Studies Seek to Elucidate Genetics of Cleft Lip-Palate
Mary L. Marazita, PhD., Director of the Cleft Palate-Craniofacial Center (University of Pittsburgh School of Dental Medicine) and Professor of oral and maxillofacial surgery and of human genetics, conducts research in the genetics of oral-facial clefts.
Her goals are to elucidate the complex familial patterns and to map the genes involved in the expression of the anomalies. Having recruited families in various countries, the first phase has been the examination of inheritance patterns. The second phase involves confirming any genetic pattern and mapping the genes involved in cleft lip and palate.

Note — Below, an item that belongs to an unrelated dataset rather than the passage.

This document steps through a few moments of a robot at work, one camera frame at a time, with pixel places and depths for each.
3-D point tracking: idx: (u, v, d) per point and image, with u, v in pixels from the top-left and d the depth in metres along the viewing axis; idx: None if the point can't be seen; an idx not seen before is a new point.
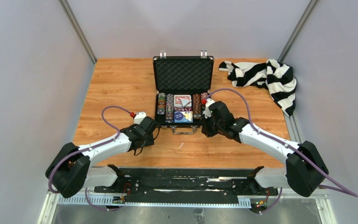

Genetic “Short Circuit” leads to Cleft Palate
22 December 1997
[Summary] ((US National Institute of Health news release, dated 22 December 1997, available at http://www.nih.gov/news/pr/dec97/nidr-22.htm [verified 22 March 2007]))
Scientists have identified not just a single gene, but a genetic circuit, that when broken, causes cleft palate in newborn mice. The surge that causes the circuit to break is an environmental assault in the form of steroid hormones. This is the first time that a cause-effect scenario for cleft palate has been worked out at the molecular level.
The findings may help define the genetic components of cleft palate in humans by providing a focus in human population studies, and also explain the link between clefting and risk factors such as stress and smoking.
This research emanates from the belief that cleft palate may result from a combination of genetic and environmental factors. The study was carried by personnel from the University of Southern California and the Children’s Hospital of Los Angeles, through support from the National Institute of Dental Research.